Little snow overnight – a dusting – but none of the 15cm they predicted. Weather predictions here are invariably wrong.
Thinking more and more about memorials and memory places.
Old hospital looms large & ground holds the left-overs of bodies donated to science or the Nazi-era sterilisations. I send my poems to a friend in Tel Aviv for feedback. There’s support but language slippage means anti is anti anti. Sun is through now & the old hospital with its peaks looms large, grandiose, controlling its body. Rest in peace. Rise up. Reclaim.
We are making our own ‘desire lines’. We are creating grooves we might get stuck in. We vary our path slightly or add new lines. Extensions. Augmentations. Radical diversions. Large cats walk lower ledges of apartment buildings. Each day the spray-painted tags multiply. The message is the name. The name is the word. So many were here. So many mark their paths. Flag desire, its lines, its wish-fulfilment, emptiness. Listen to steps on cobbles, the soft ground open by the river. Sound of bicycles in the tunnel, wet tyres drying with motion. The tic-tac-toe of this town, like and unlike. Our walking.

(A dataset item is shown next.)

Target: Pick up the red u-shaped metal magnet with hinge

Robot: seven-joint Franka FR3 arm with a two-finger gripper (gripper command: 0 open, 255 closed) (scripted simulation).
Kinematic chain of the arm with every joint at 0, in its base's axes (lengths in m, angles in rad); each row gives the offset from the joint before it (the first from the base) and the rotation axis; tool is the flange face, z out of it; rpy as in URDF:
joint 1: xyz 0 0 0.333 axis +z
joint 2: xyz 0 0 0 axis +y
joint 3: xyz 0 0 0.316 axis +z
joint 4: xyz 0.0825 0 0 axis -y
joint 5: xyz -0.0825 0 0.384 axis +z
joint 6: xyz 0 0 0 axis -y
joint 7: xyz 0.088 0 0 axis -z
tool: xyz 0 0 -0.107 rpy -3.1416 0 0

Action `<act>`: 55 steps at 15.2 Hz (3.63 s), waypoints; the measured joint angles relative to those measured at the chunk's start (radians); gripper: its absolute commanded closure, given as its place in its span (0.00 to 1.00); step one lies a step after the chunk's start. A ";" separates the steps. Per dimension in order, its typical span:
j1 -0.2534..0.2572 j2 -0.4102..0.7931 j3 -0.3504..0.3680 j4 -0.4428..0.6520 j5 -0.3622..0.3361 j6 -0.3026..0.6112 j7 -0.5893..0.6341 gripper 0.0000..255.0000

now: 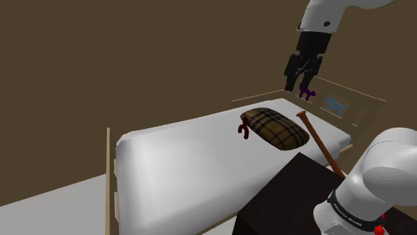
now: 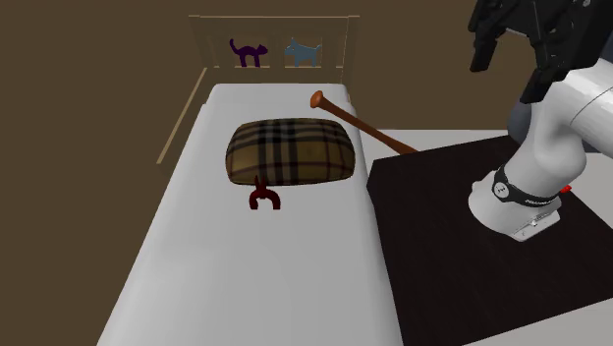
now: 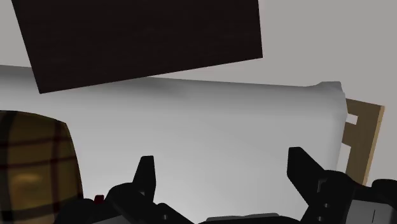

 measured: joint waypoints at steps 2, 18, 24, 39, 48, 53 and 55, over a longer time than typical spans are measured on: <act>-0.001 0.009 -0.004 -0.009 -0.004 0.017 -0.007 0.00; -0.029 0.428 -0.143 -0.048 -0.097 0.488 -0.230 0.00; -0.028 0.641 -0.183 0.013 -0.081 0.646 -0.309 0.00; -0.102 1.225 -0.198 0.398 0.062 0.856 -0.531 0.00; -0.162 1.473 -0.169 0.622 0.101 0.890 -0.583 0.00; -0.170 1.517 -0.160 0.632 0.112 0.924 -0.590 1.00; -0.170 1.519 -0.159 0.630 0.113 0.928 -0.591 1.00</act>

In my new Blake-Dante work, both Blake and Dante have become whispers, echoes, marginalia to the concerns of here and now. As all else was echoes to their heres and nows. Not templates but residues I work through and around. As Tim maps Iting (his many-years-old-now imaginary world) in increasing detail and with greater and great complexity, so I unmap and remap my engagement with literature, music and art that have scaffolded my own work. I am not completely undoing but I am replacing, working in and around, and going elsewhere. There is no ekphrasis. Tim’s self-immersion in world music has also been an epiphany for me. Nepalese, South Seas, many African countries, Japanese and Chinese music – he has a capacious appetite for breadth and difference and I learn from him regarding musical notation and the textures and tones of specific instruments. We are up to page 166 in our nightly reading of Finnegans Wake.